◆ **RECORDS FOR THE EXERCISE**
========================================

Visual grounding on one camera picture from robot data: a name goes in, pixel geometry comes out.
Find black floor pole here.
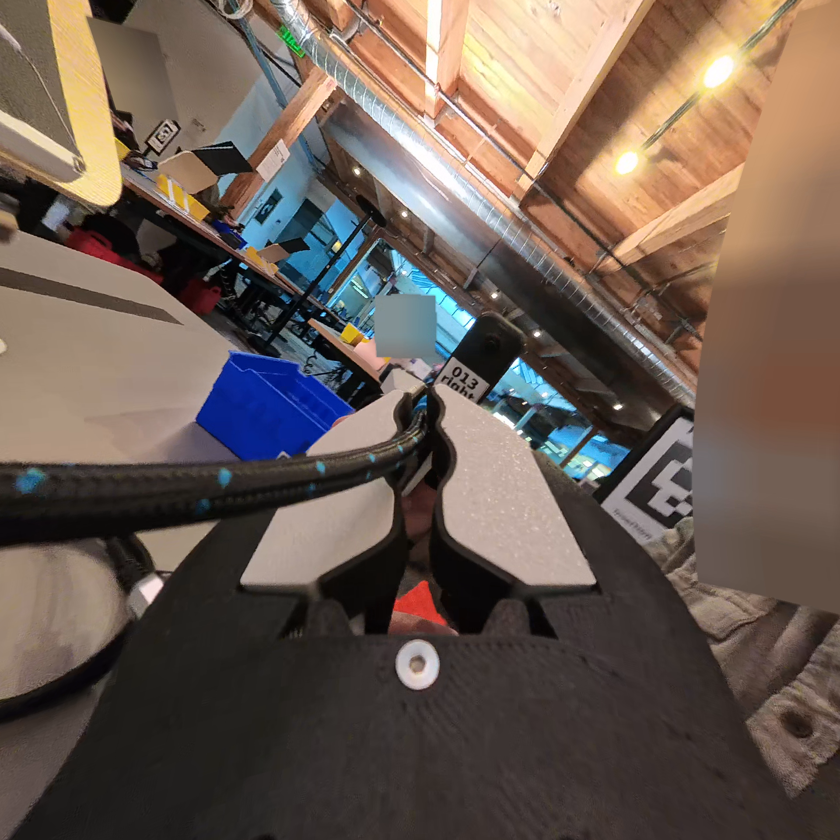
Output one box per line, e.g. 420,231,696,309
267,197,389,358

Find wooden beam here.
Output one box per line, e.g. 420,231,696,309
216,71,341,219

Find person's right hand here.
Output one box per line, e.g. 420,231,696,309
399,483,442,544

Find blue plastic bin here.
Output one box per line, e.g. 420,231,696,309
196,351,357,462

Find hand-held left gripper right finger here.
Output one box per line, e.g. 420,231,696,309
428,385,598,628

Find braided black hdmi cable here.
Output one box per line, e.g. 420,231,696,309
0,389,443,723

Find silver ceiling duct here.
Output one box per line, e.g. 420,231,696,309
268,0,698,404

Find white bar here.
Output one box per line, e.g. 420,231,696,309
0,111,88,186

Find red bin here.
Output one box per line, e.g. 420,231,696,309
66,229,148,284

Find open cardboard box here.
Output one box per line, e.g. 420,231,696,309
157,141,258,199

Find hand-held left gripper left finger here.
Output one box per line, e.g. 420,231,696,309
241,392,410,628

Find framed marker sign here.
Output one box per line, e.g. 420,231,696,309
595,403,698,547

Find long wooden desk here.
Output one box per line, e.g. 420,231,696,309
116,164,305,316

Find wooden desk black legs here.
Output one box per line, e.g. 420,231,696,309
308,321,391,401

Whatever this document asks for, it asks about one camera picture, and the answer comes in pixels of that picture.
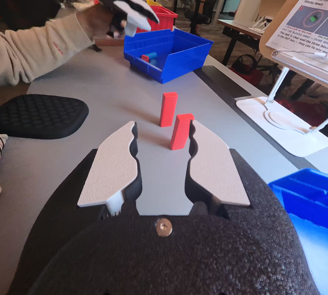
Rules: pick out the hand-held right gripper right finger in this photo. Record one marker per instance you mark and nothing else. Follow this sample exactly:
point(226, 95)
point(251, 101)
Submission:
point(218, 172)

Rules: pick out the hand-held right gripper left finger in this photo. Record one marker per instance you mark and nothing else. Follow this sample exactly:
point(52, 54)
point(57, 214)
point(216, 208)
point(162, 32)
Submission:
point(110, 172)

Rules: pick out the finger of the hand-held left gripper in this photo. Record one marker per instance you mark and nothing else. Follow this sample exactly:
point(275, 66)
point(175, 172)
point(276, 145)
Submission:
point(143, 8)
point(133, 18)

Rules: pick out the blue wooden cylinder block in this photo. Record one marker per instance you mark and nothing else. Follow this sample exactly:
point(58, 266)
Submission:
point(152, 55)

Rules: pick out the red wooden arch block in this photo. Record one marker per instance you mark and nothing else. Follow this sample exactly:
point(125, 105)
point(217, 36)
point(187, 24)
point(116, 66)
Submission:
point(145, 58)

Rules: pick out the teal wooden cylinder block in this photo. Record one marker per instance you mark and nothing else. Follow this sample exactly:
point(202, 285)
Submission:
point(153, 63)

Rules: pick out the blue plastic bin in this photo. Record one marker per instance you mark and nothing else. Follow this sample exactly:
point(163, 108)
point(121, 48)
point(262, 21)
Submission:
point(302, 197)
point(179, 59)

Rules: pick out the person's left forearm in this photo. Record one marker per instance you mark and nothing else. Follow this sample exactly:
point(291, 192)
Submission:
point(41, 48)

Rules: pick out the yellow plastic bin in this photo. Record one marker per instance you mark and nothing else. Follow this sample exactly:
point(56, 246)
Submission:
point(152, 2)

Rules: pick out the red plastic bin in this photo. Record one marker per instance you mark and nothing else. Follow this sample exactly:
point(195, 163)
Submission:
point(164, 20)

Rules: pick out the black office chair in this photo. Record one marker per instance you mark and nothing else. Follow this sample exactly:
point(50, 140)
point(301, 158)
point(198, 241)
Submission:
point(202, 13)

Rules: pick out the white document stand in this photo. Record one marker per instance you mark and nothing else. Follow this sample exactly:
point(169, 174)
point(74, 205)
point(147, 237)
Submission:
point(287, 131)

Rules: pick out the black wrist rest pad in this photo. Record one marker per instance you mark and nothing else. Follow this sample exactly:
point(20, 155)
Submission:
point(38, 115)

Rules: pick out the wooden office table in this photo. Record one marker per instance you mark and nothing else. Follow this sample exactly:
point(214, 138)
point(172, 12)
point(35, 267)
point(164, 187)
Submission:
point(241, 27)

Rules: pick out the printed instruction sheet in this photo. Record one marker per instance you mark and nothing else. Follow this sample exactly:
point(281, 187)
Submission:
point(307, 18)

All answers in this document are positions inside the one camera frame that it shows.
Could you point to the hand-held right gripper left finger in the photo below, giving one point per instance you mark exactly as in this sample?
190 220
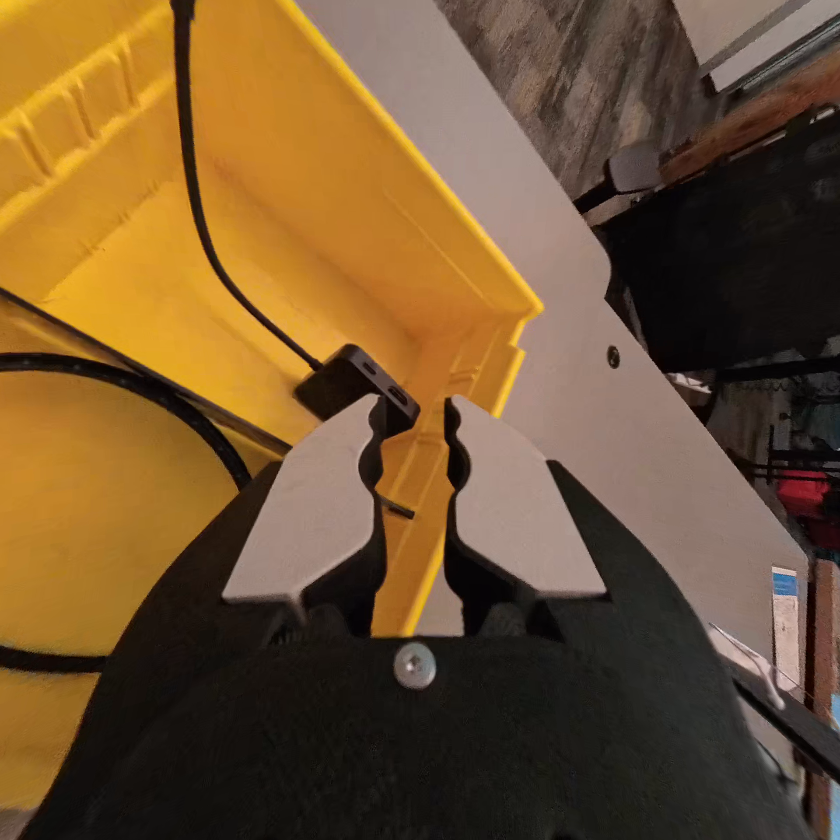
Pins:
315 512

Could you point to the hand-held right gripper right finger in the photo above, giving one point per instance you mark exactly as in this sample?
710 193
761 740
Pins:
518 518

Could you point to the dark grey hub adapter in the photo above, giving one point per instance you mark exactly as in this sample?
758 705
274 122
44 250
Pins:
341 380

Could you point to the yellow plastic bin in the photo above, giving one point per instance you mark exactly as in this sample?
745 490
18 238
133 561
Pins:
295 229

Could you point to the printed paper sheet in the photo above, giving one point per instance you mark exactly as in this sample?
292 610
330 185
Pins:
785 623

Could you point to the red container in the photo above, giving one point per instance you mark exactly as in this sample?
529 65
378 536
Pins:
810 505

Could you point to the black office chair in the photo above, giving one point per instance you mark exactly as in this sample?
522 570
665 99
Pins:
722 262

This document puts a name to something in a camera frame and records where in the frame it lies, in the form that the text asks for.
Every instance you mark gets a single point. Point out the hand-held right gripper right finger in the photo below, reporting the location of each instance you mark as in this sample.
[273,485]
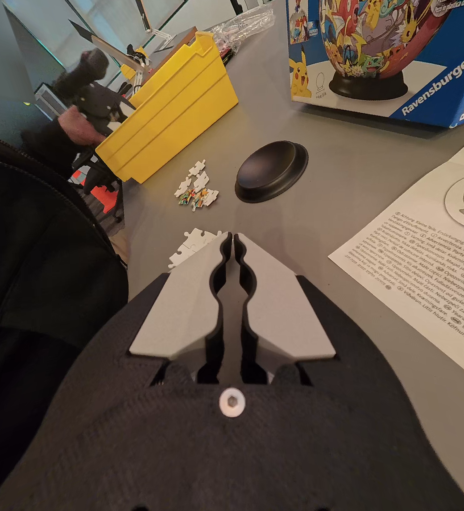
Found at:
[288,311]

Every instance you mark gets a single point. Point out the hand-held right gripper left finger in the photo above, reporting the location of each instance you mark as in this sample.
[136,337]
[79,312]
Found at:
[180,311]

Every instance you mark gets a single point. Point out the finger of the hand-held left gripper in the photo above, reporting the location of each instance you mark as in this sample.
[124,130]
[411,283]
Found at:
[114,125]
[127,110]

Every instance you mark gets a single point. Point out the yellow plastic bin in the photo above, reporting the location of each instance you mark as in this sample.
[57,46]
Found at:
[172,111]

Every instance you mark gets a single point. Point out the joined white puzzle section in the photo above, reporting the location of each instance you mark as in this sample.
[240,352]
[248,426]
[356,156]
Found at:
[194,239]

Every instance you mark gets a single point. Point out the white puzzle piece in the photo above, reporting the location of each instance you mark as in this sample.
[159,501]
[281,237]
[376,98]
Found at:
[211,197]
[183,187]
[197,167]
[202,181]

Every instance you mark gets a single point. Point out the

========================================

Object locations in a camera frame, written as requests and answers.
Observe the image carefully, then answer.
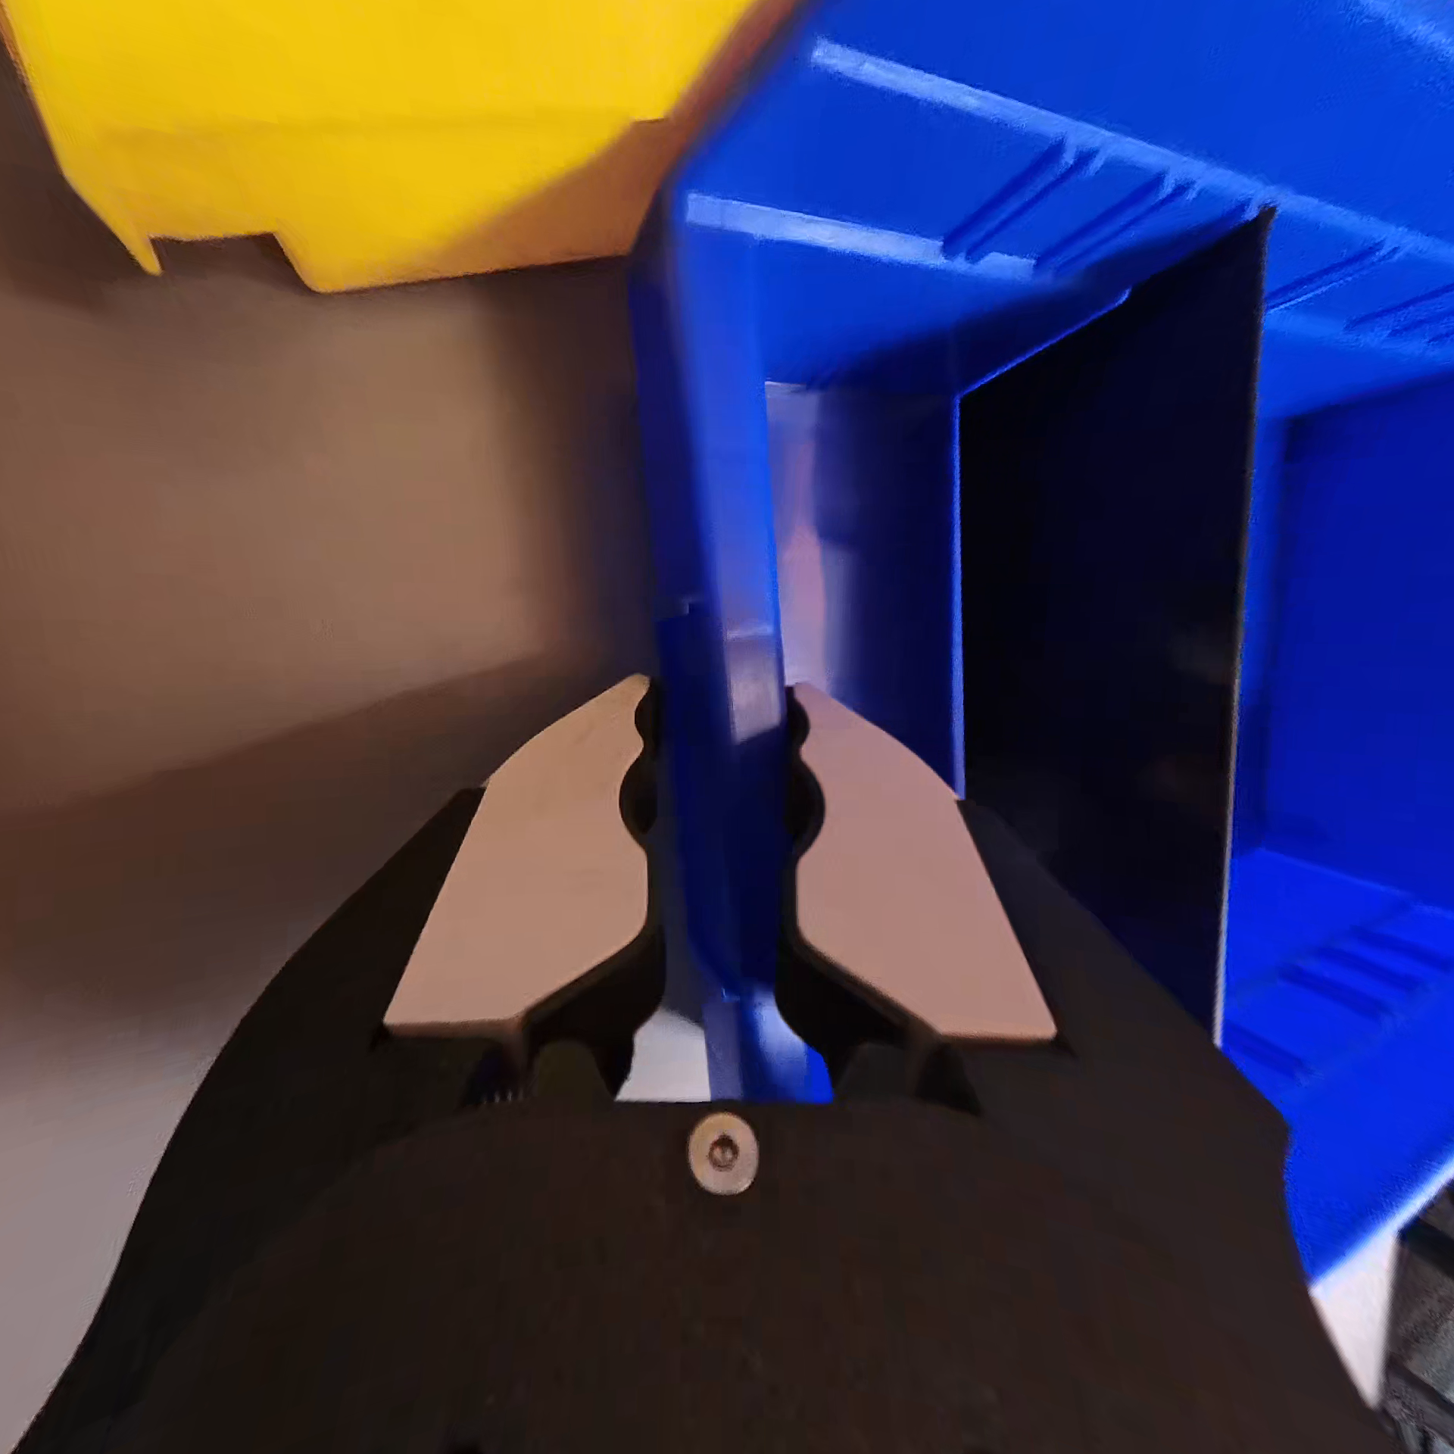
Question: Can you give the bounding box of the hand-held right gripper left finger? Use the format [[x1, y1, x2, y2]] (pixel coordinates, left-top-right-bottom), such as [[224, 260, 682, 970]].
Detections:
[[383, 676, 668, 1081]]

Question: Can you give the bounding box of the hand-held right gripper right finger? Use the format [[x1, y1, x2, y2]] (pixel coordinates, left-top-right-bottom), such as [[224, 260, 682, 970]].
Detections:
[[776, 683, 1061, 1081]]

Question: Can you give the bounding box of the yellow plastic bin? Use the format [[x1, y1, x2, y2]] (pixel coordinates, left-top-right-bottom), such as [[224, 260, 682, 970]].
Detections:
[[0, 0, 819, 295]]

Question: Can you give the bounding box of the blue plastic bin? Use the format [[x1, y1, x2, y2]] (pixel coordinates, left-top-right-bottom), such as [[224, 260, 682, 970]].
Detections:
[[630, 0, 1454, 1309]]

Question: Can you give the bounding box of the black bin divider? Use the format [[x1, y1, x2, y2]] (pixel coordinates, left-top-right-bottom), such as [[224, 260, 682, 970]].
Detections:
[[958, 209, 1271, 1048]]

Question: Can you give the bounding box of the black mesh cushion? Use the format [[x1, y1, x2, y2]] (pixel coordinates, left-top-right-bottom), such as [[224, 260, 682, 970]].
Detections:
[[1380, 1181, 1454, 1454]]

========================================

◆ **PROBLEM TO WORK ON**
Check each line of the data for "sheet". Copy the lines where it turns up.

◆ **RESULT OF THE TASK**
Rules: pick out the printed instruction sheet in this photo. Record one marker per instance you mark and nothing else. Follow this sample exactly:
Could you point to the printed paper sheet in the photo above, giving one point per instance you mark exactly as in this sample?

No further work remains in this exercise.